[Saved data entries]

● ● ● ● ●

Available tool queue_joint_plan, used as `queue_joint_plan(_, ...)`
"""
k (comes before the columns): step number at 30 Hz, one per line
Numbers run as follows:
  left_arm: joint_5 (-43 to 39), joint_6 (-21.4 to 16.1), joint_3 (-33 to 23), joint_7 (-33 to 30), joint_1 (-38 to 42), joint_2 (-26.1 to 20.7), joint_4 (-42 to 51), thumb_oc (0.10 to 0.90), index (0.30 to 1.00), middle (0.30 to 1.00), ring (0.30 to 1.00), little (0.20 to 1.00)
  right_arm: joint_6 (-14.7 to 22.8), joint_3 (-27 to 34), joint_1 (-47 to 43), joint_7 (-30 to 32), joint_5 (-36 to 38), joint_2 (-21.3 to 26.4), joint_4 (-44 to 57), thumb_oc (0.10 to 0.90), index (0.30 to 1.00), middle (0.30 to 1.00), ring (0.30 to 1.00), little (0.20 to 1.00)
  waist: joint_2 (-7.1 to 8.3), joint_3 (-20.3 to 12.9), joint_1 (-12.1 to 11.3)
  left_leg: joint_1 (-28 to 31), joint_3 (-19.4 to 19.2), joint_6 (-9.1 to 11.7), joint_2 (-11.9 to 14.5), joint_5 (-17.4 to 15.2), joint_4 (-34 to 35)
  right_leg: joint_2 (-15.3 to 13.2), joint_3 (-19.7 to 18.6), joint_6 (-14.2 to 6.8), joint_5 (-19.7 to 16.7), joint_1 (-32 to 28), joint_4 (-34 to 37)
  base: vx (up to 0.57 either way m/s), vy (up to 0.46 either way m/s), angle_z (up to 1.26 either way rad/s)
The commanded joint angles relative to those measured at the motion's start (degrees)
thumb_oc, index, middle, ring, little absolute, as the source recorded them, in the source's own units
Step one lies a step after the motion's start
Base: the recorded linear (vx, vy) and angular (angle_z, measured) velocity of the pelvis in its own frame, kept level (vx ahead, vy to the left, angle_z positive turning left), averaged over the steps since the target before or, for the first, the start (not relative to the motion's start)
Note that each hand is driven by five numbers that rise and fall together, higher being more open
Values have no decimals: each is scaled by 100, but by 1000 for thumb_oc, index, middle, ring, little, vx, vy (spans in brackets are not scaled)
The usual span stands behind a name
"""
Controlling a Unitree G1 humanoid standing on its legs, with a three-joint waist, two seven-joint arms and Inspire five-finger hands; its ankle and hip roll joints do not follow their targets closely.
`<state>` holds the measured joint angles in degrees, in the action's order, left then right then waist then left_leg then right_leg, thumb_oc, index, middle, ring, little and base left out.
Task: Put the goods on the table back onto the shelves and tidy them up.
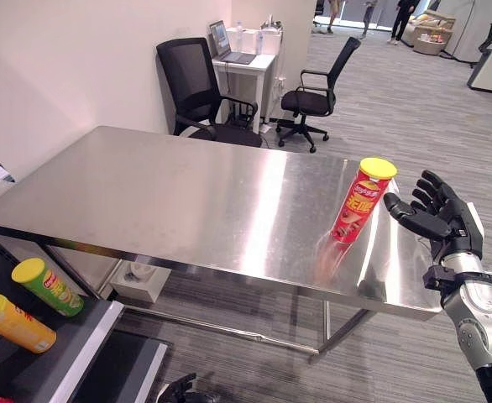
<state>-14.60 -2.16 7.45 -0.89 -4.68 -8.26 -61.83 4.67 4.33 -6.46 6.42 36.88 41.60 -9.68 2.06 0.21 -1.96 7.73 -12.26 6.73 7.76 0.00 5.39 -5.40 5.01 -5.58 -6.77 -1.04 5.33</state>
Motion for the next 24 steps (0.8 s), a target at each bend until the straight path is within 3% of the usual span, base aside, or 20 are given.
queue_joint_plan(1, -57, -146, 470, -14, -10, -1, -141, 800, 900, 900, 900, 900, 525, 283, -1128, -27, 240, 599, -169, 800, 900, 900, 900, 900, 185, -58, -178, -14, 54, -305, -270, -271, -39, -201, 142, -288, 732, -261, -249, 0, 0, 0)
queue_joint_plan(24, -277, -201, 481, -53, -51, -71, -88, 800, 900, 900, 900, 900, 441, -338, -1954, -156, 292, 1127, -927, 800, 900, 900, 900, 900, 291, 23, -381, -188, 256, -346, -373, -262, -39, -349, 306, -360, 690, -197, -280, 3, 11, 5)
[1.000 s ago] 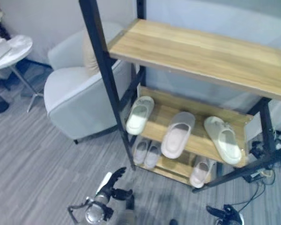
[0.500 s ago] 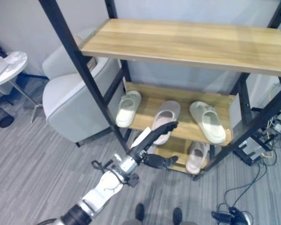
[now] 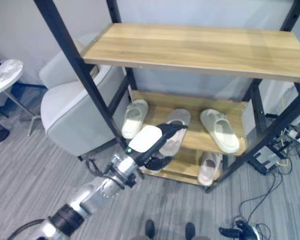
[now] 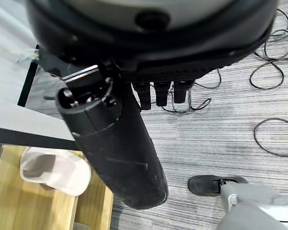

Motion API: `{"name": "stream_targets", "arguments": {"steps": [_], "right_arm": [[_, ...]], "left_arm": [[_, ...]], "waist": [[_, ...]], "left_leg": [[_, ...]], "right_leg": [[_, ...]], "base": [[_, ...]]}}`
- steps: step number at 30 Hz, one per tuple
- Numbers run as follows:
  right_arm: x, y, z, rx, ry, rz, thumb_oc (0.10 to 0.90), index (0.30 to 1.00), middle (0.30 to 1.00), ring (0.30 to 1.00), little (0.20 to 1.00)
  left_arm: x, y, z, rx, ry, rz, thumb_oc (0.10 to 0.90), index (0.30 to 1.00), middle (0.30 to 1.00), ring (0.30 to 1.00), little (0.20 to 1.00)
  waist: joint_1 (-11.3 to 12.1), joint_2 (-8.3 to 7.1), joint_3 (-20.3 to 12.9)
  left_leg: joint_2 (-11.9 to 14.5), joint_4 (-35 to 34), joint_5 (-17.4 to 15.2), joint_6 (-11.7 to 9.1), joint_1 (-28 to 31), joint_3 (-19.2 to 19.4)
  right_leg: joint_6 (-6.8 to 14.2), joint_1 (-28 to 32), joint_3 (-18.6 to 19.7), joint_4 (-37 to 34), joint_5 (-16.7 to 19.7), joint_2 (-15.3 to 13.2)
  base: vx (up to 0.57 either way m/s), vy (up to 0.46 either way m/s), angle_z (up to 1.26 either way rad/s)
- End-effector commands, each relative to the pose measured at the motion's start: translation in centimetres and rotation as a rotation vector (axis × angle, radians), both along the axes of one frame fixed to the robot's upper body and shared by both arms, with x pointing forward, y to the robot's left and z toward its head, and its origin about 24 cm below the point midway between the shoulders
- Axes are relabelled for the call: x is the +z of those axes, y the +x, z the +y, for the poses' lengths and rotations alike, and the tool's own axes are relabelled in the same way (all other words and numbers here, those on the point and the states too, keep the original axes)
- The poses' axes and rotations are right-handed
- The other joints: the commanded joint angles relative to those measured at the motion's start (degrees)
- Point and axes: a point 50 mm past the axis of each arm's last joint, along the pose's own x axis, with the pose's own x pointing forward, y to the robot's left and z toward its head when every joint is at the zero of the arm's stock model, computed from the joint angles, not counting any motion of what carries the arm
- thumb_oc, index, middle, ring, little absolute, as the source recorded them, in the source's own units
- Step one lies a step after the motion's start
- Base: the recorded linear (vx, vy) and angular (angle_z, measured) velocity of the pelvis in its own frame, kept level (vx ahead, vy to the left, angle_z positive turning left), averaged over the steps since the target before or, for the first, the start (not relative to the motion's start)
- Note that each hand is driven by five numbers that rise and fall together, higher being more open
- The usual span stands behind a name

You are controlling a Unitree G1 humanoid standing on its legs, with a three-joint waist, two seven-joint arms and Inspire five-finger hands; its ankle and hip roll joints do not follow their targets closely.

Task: Arrange the slippers neatly on the shoe rack.

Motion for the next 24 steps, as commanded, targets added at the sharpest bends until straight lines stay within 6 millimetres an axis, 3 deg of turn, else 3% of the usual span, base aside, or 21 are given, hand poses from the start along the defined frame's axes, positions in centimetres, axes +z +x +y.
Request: {"name": "stream_targets", "arguments": {"steps": [1, 7, 14, 18, 24], "right_arm": [[0.9, 0.3, -2.1, 0.049, -0.083, -0.007, 0.800, 0.900, 0.900, 0.900, 0.900], [1.3, 1.3, -2.3, 0.075, -0.101, -0.018, 0.800, 0.900, 0.900, 0.900, 0.900], [2.0, 3.3, -2.9, 0.088, -0.125, -0.052, 0.800, 0.900, 0.900, 0.900, 0.900], [3.0, 4.7, -3.9, 0.076, -0.150, -0.099, 0.800, 0.900, 0.900, 0.900, 0.900], [3.7, 6.0, -4.2, 0.041, -0.149, -0.152, 0.800, 0.900, 0.900, 0.900, 0.900]], "left_arm": [[6.0, 1.8, -1.4, -0.031, -0.073, -0.330, 0.800, 0.900, 0.900, 0.900, 0.900], [7.3, 4.1, -1.2, 0.070, -0.026, -0.449, 0.800, 0.900, 0.900, 0.900, 0.900], [12.0, 6.6, -0.5, 0.196, -0.055, -0.628, 0.800, 0.900, 0.900, 0.900, 0.900], [12.9, 8.3, -0.4, 0.249, -0.027, -0.654, 0.800, 0.900, 0.900, 0.900, 0.900], [14.7, 9.2, -0.6, 0.284, -0.085, -0.670, 0.800, 0.900, 0.900, 0.900, 0.900]], "waist": [[-0.75, -0.22, -3.60], [-1.32, -0.16, -2.30], [-2.18, 0.27, 0.33], [-3.18, 0.28, 1.66], [-3.90, 0.23, 3.35]], "left_leg": [[0.72, -0.17, -2.99, -0.37, -0.79, -0.82], [0.45, -0.17, -2.92, -0.05, -3.61, 0.49], [-0.66, -0.17, -2.16, 0.44, -8.75, 2.13], [-1.34, -0.17, -2.46, 0.66, -10.75, 2.80], [-2.09, -0.05, -2.09, 0.96, -13.28, 3.34]], "right_leg": [[4.74, 0.98, -0.62, 2.33, -5.04, -1.44], [5.36, -2.64, 1.15, 1.90, -3.49, -1.90], [5.82, -7.94, 3.22, 1.07, -1.18, -2.88], [6.29, -10.25, 3.97, 1.24, -0.78, -3.57], [6.88, -12.64, 4.17, 1.39, 0.56, -4.29]], "base": [[0.03, 0.087, -0.21], [-0.04, 0.073, -0.17], [-0.04, 0.086, -0.19], [-0.01, 0.094, -0.10], [0.01, 0.058, -0.03]]}}
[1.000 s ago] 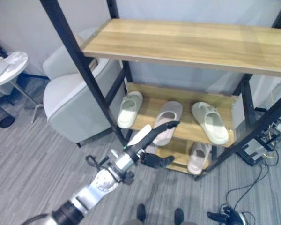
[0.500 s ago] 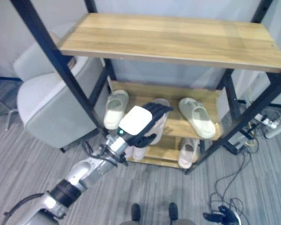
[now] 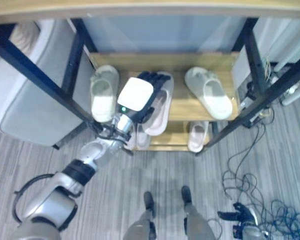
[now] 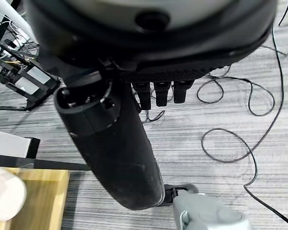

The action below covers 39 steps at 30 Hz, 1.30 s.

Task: Arrange the slippers neatly on the shoe rack.

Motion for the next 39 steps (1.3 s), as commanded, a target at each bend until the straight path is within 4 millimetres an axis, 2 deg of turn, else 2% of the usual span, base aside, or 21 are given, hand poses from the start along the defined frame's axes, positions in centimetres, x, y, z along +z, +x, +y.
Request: {"name": "stream_targets", "arguments": {"steps": [1, 4, 6, 13, 17, 19, 20, 23, 25, 29, 30, 31, 32, 34, 35, 38, 39], "right_arm": [[1.9, 0.9, -3.2, -0.060, -0.082, -0.074, 0.800, 0.900, 0.900, 0.900, 0.900], [2.1, 1.5, -3.2, -0.053, -0.084, -0.090, 0.800, 0.900, 0.900, 0.900, 0.900], [2.4, 2.2, -3.0, -0.043, -0.083, -0.108, 0.800, 0.900, 0.900, 0.900, 0.900], [2.7, 3.0, -2.7, -0.021, -0.084, -0.132, 0.800, 0.900, 0.900, 0.900, 0.900], [2.8, 3.5, -2.4, -0.005, -0.078, -0.141, 0.800, 0.900, 0.900, 0.900, 0.900], [2.7, 3.5, -2.2, 0.000, -0.072, -0.140, 0.800, 0.900, 0.900, 0.900, 0.900], [2.7, 3.5, -2.2, -0.001, -0.072, -0.141, 0.800, 0.900, 0.900, 0.900, 0.900], [2.5, 3.1, -2.1, -0.009, -0.057, -0.139, 0.800, 0.900, 0.900, 0.900, 0.900], [2.3, 2.6, -2.1, -0.016, -0.045, -0.138, 0.800, 0.900, 0.900, 0.900, 0.900], [1.5, 1.0, -1.8, -0.044, -0.025, -0.107, 0.800, 0.900, 0.900, 0.900, 0.900], [1.4, 0.9, -1.8, -0.042, -0.026, -0.104, 0.800, 0.900, 0.900, 0.900, 0.900], [0.9, 0.0, -1.4, -0.052, -0.012, -0.086, 0.800, 0.900, 0.900, 0.900, 0.900], [0.6, -0.9, -1.4, -0.063, -0.009, -0.067, 0.800, 0.900, 0.900, 0.900, 0.900], [-0.2, -3.6, -1.4, -0.125, 0.008, -0.029, 0.800, 0.900, 0.900, 0.900, 0.900], [-0.3, -3.7, -1.4, -0.123, 0.007, -0.026, 0.800, 0.900, 0.900, 0.900, 0.900], [-0.3, -4.1, -1.3, -0.110, 0.002, -0.017, 0.800, 0.900, 0.900, 0.900, 0.900], [0.0, -3.8, -1.5, -0.075, -0.026, -0.023, 0.800, 0.900, 0.900, 0.900, 0.900]], "left_arm": [[8.5, 0.9, -1.5, -0.045, -0.168, -0.290, 0.800, 0.900, 0.900, 0.900, 0.900], [9.1, 1.4, -1.7, -0.029, -0.166, -0.298, 0.800, 0.900, 0.900, 0.900, 0.900], [10.6, 1.9, -1.7, 0.002, -0.154, -0.333, 0.800, 0.900, 0.900, 0.900, 0.900], [14.1, 3.2, -1.2, 0.107, -0.064, -0.407, 0.800, 0.900, 0.900, 0.900, 0.900], [16.2, 3.4, -1.0, 0.141, -0.048, -0.448, 0.800, 0.900, 0.900, 0.900, 0.900], [16.4, 3.6, -1.2, 0.145, -0.048, -0.431, 0.400, 0.300, 0.300, 0.300, 0.300], [16.4, 3.6, -1.2, 0.145, -0.048, -0.431, 0.400, 0.300, 0.300, 0.300, 0.300], [15.8, 3.7, -1.5, 0.123, -0.070, -0.385, 0.400, 0.300, 0.300, 0.300, 0.300], [14.4, 3.3, -1.5, 0.089, -0.143, -0.350, 0.400, 0.300, 0.300, 0.300, 0.300], [11.9, 1.3, -1.8, -0.042, -0.278, -0.335, 0.400, 0.300, 0.300, 0.300, 0.300], [11.8, 1.2, -1.7, -0.040, -0.279, -0.332, 0.400, 0.300, 0.300, 0.300, 0.300], [10.5, -0.9, -1.2, -0.119, -0.368, -0.364, 0.400, 0.300, 0.300, 0.300, 0.300], [9.7, -2.1, -0.7, -0.138, -0.394, -0.373, 0.400, 0.300, 0.300, 0.300, 0.300], [7.2, -6.6, 1.5, -0.202, -0.478, -0.377, 0.400, 0.300, 0.300, 0.300, 0.300], [7.1, -6.7, 1.6, -0.200, -0.479, -0.374, 0.400, 0.300, 0.300, 0.300, 0.300], [4.6, -9.0, 2.8, -0.195, -0.526, -0.301, 0.400, 0.300, 0.300, 0.300, 0.300], [1.9, -10.2, 3.5, -0.164, -0.567, -0.184, 0.400, 0.300, 0.300, 0.300, 0.300]], "waist": [[0.67, 1.61, -1.28], [0.45, 1.39, -0.66], [0.21, 1.13, 0.12], [-0.66, 0.59, 0.95], [-0.96, 0.20, 1.39], [-1.06, 0.18, 1.47], [-1.04, 0.16, 1.48], [-0.97, 0.12, 1.78], [-0.63, 0.11, 1.83], [0.51, 0.01, 1.30], [0.40, 0.07, 1.21], [1.30, -0.06, 0.76], [1.63, -0.02, 0.13], [3.97, 0.17, -0.58], [3.80, 0.20, -0.68], [5.46, 0.10, -0.19], [6.79, -0.35, 1.68]], "left_leg": [[1.27, -0.23, -4.64, -2.40, 0.63, -3.05], [1.31, -0.11, -4.61, -2.33, 0.24, -2.80], [1.36, -0.03, -4.44, -2.29, -0.50, -2.46], [1.62, 0.08, -4.19, -2.37, -1.95, -2.04], [1.74, 0.13, -4.09, -2.39, -2.68, -1.69], [1.81, 0.19, -4.05, -2.37, -2.76, -1.59], [1.81, 0.20, -4.05, -2.37, -2.76, -1.59], [1.74, 0.34, -4.13, -2.32, -2.67, -1.59], [1.69, 0.50, -4.35, -2.32, -2.32, -1.75], [1.84, 1.32, -5.21, -2.37, -1.16, -2.41], [1.85, 1.35, -5.26, -2.37, -1.08, -2.42], [1.99, 2.45, -5.37, -2.44, -0.55, -2.59], [2.08, 3.05, -6.41, -2.48, 0.32, -2.95], [2.38, 7.01, -8.15, -2.50, 2.27, -4.10], [2.38, 7.10, -8.80, -2.55, 2.64, -4.19], [2.54, 12.43, -11.16, -2.58, 3.68, -5.36], [2.83, 18.36, -13.21, -2.37, 4.26, -6.25]], "right_leg": [[4.60, 4.13, -2.02, 0.99, -5.18, -1.27], [4.69, 3.54, -1.69, 1.05, -5.05, -1.25], [4.87, 2.70, -1.46, 1.03, -4.61, -1.23], [5.14, 1.17, -1.46, 0.80, -3.52, -1.10], [5.36, 0.43, -1.51, 0.63, -3.23, -0.98], [5.36, 0.36, -1.44, 0.65, -3.25, -0.97], [5.36, 0.35, -1.44, 0.65, -3.25, -0.97], [5.36, 0.43, -1.60, 0.83, -3.46, -1.02], [5.22, 0.73, -1.76, 1.16, -3.89, -1.01], [4.95, 2.13, -2.28, 1.94, -5.34, -0.93], [4.94, 2.22, -2.28, 1.98, -5.40, -0.93], [4.71, 2.89, -2.45, 3.06, -5.99, -0.87], [4.54, 3.86, -2.66, 3.66, -7.27, -0.86], [3.36, 6.00, -3.66, 7.79, -10.10, -0.71], [3.40, 6.38, -3.71, 7.90, -10.67, -0.72], [2.11, 8.11, -4.12, 11.95, -13.63, 0.02], [0.72, 9.46, -5.39, 17.15, -16.46, 0.56]], "base": [[0.00, 0.000, 0.00], [0.00, 0.007, -0.01], [0.02, 0.017, -0.04], [0.01, 0.002, -0.04], [0.00, 0.000, -0.02], [0.00, 0.001, -0.02], [0.01, -0.009, -0.03], [0.00, -0.011, -0.02], [-0.01, -0.024, -0.01], [0.00, -0.065, -0.01], [-0.03, -0.103, 0.03], [0.02, -0.106, 0.08], [0.01, -0.201, 0.06], [0.00, -0.184, 0.09], [-0.01, -0.127, 0.22], [-0.02, -0.171, 0.36], [-0.03, -0.203, 0.18]]}}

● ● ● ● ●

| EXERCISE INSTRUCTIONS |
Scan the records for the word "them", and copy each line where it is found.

| THE ANSWER |
thumb_oc, index, middle, ring, little absolute, as the source recorded them, in the source's own units
Task: Put the goods on the table back onto the shelves and tidy them up.
- thumb_oc, index, middle, ring, little absolute, as the source recorded them, in the source's own units

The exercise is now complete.